- What is required: The full listing, word for word and free of images, is the expected result.

- Given data:
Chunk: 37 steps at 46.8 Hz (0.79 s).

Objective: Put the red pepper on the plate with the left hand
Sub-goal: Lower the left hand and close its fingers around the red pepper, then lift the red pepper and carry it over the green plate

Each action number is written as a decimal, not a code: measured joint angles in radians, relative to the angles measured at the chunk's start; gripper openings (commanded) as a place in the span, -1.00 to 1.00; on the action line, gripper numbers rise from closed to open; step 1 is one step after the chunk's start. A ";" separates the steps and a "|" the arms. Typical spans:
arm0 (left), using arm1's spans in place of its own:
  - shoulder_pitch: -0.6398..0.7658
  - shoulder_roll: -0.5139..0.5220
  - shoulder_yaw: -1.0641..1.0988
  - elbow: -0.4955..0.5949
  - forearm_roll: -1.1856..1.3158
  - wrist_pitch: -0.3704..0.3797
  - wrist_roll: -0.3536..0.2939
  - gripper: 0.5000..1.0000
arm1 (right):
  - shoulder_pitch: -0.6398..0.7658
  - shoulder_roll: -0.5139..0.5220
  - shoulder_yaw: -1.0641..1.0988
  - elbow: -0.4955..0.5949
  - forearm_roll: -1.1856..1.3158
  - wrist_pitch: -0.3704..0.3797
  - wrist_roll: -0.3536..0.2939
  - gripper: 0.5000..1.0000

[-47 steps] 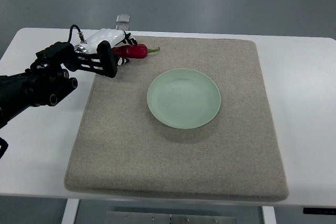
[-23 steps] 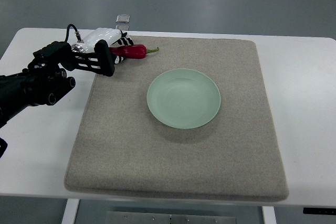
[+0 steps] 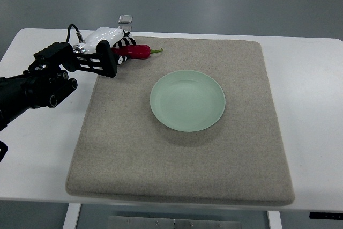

- Written reply:
Chunk: 37 steps at 46.8 Hz (0.79 s).

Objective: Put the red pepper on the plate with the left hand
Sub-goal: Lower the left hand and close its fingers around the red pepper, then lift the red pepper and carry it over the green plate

Each action number is written as a decimal, not a code: measured joint angles in radians, relative to the angles measured at the chunk's start; gripper openings (commanded) as a place in the span, -1.00 to 1.00; on the action line, gripper numbers rise from closed to open; step 1 is one step after the chunk's start. A ";" separates the steps and a "|" the arms. Typical spans:
arm0 (left), using arm1's spans in place of its own:
  - shoulder_pitch: -0.6398..0.7658
  - shoulder_roll: -0.5139..0.5220
  - shoulder_yaw: -1.0641..1.0988
  - elbow: -0.4955..0.5949
  - forearm_roll: -1.1856..1.3158
  - wrist_pitch: -0.3704..0.3797
  - wrist_roll: -0.3536..0.2939
  - gripper: 0.5000..1.0000
arm1 (right):
  - shoulder_pitch: -0.6398..0.7658
  - shoulder_roll: -0.5139..0.5220
  - shoulder_yaw: -1.0641..1.0988
  - elbow: -0.4955..0.5949
  - forearm_roll: -1.1856..1.3158
  - wrist_pitch: -0.3704..0.3797
  - wrist_roll: -0.3536..0.2939
  - gripper: 0.5000..1.0000

[-47 steps] 
[-23 steps] 
[+0 steps] 

The exercise has been answered in full.